Yesterday morning, in between patients, one of the optical consultants asked me a question about cosmetic contact lenses.  She had a patient on the phone wanting to know our opinion of them.

As I had nothing else to do, I decided to have a chat with the girl on the phone and answer her questions.  From now on, she’ll be referred to as HG (Halloween Girl).

First thing, I introduced myself as the optometrist and asked what she’d like to know.  She asked if they were safe – I answered only if they were supplied and fitted by a registered optometrist or contact lens optician.

There was a pause.  HG had been into a shop selling cosmetic lenses over the counter.  She wanted to buy some white ones as a finishing touch to her Halloween costume.  HG had asked the man in the shop about them and if they had any power in them.

No, the man had replied.

I’ll need to wear my specs then, HG had said.

Oh, no, he insisted. You can just wear them under your contact lenses.

I explained why that was a bad idea (hypoxia being the main issue, poor vision being a bit lower on the list).  I was happy to hear that she hadn’t bought the lenses from him and had decided to call her optician to ask about them.

She asked if we could supply her with the white lenses she wanted.

I explained that we don’t stock novelty lenses like that but we do have lenses that alter the colour of your eyes (Freshlook) or highlight your eyes in some way (Illuminate, etc).  I also said that, depending on her prescription, she may even be able to get them to correct her vision.

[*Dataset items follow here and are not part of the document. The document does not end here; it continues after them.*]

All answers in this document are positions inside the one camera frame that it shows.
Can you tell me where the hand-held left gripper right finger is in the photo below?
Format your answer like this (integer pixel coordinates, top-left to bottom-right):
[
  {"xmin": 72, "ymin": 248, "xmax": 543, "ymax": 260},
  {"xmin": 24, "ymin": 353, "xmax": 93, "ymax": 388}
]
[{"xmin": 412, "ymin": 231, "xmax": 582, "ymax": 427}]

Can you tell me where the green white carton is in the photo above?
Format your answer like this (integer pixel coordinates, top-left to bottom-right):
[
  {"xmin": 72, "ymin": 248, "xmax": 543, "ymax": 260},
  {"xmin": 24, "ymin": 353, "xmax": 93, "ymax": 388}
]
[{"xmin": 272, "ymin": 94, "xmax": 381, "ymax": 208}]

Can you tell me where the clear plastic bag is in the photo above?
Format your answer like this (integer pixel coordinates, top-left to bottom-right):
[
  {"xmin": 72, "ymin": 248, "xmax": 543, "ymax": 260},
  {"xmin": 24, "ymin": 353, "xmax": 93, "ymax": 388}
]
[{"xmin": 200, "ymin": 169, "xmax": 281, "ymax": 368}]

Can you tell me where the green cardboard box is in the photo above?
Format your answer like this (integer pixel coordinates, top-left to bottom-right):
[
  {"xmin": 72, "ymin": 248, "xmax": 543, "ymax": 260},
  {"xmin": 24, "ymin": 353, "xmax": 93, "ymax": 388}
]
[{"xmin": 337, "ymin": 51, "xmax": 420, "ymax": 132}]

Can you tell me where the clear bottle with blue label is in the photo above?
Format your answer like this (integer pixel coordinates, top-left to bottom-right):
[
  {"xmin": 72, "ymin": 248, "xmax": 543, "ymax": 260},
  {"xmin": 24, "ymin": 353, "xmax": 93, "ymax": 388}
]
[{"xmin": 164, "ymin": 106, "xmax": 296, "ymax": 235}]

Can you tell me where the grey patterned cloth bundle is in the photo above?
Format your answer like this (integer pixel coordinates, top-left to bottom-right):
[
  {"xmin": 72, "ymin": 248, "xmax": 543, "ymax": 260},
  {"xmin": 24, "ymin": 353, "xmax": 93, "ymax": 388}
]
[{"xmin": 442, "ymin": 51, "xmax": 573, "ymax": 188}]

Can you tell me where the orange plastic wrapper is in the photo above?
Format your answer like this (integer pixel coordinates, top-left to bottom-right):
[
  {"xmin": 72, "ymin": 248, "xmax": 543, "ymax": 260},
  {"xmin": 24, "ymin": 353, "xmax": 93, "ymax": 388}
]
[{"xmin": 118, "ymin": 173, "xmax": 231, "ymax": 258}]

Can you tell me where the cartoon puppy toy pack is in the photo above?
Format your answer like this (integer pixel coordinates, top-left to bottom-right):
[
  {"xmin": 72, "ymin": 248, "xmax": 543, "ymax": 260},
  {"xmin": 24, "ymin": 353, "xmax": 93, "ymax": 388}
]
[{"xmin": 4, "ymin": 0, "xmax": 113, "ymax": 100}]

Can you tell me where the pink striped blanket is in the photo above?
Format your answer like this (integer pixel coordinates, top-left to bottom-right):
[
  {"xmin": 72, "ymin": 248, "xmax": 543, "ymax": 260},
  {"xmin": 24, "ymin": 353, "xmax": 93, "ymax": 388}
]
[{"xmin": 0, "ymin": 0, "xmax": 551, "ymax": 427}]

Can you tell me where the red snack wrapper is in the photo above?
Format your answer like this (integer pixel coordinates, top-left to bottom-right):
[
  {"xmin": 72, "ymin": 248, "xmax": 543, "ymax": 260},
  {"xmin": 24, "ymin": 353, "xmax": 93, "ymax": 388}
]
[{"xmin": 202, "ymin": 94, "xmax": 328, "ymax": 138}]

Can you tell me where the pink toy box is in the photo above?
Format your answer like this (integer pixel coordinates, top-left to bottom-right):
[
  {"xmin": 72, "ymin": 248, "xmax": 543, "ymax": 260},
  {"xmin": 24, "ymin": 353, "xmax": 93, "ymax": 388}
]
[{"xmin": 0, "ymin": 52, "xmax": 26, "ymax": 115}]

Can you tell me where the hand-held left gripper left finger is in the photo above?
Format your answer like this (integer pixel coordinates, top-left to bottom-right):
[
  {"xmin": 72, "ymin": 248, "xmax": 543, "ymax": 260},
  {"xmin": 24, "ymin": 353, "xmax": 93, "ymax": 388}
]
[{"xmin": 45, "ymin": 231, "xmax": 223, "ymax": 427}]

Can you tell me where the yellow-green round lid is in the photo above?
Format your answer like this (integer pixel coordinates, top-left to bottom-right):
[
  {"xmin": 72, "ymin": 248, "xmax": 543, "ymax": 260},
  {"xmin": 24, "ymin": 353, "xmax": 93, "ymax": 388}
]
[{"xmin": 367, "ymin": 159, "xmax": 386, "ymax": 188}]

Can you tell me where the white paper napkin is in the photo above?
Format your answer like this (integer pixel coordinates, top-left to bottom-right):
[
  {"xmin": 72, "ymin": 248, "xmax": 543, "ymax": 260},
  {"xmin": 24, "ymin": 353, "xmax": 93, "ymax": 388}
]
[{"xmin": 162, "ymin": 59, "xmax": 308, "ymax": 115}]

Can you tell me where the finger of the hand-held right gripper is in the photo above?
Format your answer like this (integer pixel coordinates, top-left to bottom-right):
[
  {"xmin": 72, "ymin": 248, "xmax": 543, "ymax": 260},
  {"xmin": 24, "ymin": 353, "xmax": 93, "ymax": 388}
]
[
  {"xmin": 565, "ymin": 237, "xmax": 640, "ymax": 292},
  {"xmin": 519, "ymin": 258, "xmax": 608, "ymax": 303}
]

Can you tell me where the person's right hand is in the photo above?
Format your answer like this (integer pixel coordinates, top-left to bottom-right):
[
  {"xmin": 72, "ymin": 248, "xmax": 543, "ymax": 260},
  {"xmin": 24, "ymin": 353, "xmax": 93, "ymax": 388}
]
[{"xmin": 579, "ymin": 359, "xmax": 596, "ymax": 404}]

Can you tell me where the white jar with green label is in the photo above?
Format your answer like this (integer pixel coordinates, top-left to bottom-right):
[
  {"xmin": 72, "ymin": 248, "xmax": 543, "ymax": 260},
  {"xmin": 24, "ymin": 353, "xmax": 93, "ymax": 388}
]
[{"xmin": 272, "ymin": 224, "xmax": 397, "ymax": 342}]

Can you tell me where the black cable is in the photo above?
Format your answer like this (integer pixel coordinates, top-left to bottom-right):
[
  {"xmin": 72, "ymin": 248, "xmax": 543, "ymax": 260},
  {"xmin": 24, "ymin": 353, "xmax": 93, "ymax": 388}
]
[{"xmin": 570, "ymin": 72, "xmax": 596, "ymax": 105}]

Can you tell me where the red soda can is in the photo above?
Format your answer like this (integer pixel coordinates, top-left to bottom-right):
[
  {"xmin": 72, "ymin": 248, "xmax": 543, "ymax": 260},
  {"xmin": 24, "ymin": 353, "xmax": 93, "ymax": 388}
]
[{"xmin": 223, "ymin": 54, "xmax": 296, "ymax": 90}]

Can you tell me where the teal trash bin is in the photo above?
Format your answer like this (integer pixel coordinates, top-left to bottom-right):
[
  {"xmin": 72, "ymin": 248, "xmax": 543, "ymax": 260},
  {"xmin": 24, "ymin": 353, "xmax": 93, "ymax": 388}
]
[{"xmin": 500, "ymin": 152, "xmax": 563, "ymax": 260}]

She was really quite enthusiastic about them, changing her mind from wanting white eyes to having green eyes.  I had to bring her crashing down to earth, though, by telling her she’d need to come in for a lens consultation and then we’d have to order lenses.  Given that Halloween was two days away, she probably wouldn’t get her green lenses on time.

Oh, that’s okay, I can buy them now and have them for next year, she said.  How much are they?

I didn’t know the price off the top of my head so I gave her a ballpark figure for the Freshlook (based on their price in my old practice, sad to say).

At this point, I thought she would decide it would be too expensive for one night.  Instead, HG was still very enthusiastic.

Well, that’s not too bad if they last a year.

Alarm bells started ringing at that point.  So I had to explain that the lenses lasted a month.  Once they were opened they lasted 30 days then you had to throw them away.  It was like opening a carton of milk and then throwing it away when it went off (usually after five days).  From the moment she opened the lens packet, the clock was ticking.

But what if I only wear them 30 times over a year? Can I not just keep them in the case in solution?

Again, I had to explain that lenses shouldn’t be kept in solution for more than a day at a time because the disinfecting power of the solution decreases over time.  So, even if she’s not wearing her lenses, she should still change the solution on a regular basis and remember to discard the lenses after a month.

Apparently HG didn’t know any of this.

As a contact lens wearer, no-one had ever told her about this (or, if they had, it didn’t register).

After a hopefully illuminating chat (on her part)/a shocking indictment of contact lens education (on my part), we finally ended the call.  I was completely stunned that someone would advise anyone to wear two contact lenses, even if just for a few hours on a Friday night.  I’m not even sure of the material these lenses are made from (maybe a hydrogel?).  I was also saddened that the recent reporting on the dangers of these illegal lenses still hadn’t filtered down enough.

At the end of the call, I told HG to Google cosmetic contact lenses and have look at the recent news reports (this was in response to her repeatedly saying, “But if they are that bad, why can I still buy them?”*).

It occurred to me only after I’d hung up that I should’ve asked which shop she’d almost bought her lenses from.

Anyway, next week I’ll be fitting a patient with two lenses (in each eye) but don’t worry, I’m trying the piggyback method of fitting an RGP on a patient with keratoconus.  Fingers crossed it’s both comfy and the vision is good ( -9.00 cyls!).  That’s probably worth a blog post on it’s own.

* I did explain that they were illegal at the beginning of our conversation but, by the end, I wanted to shout “Because CIGARETTES” at her.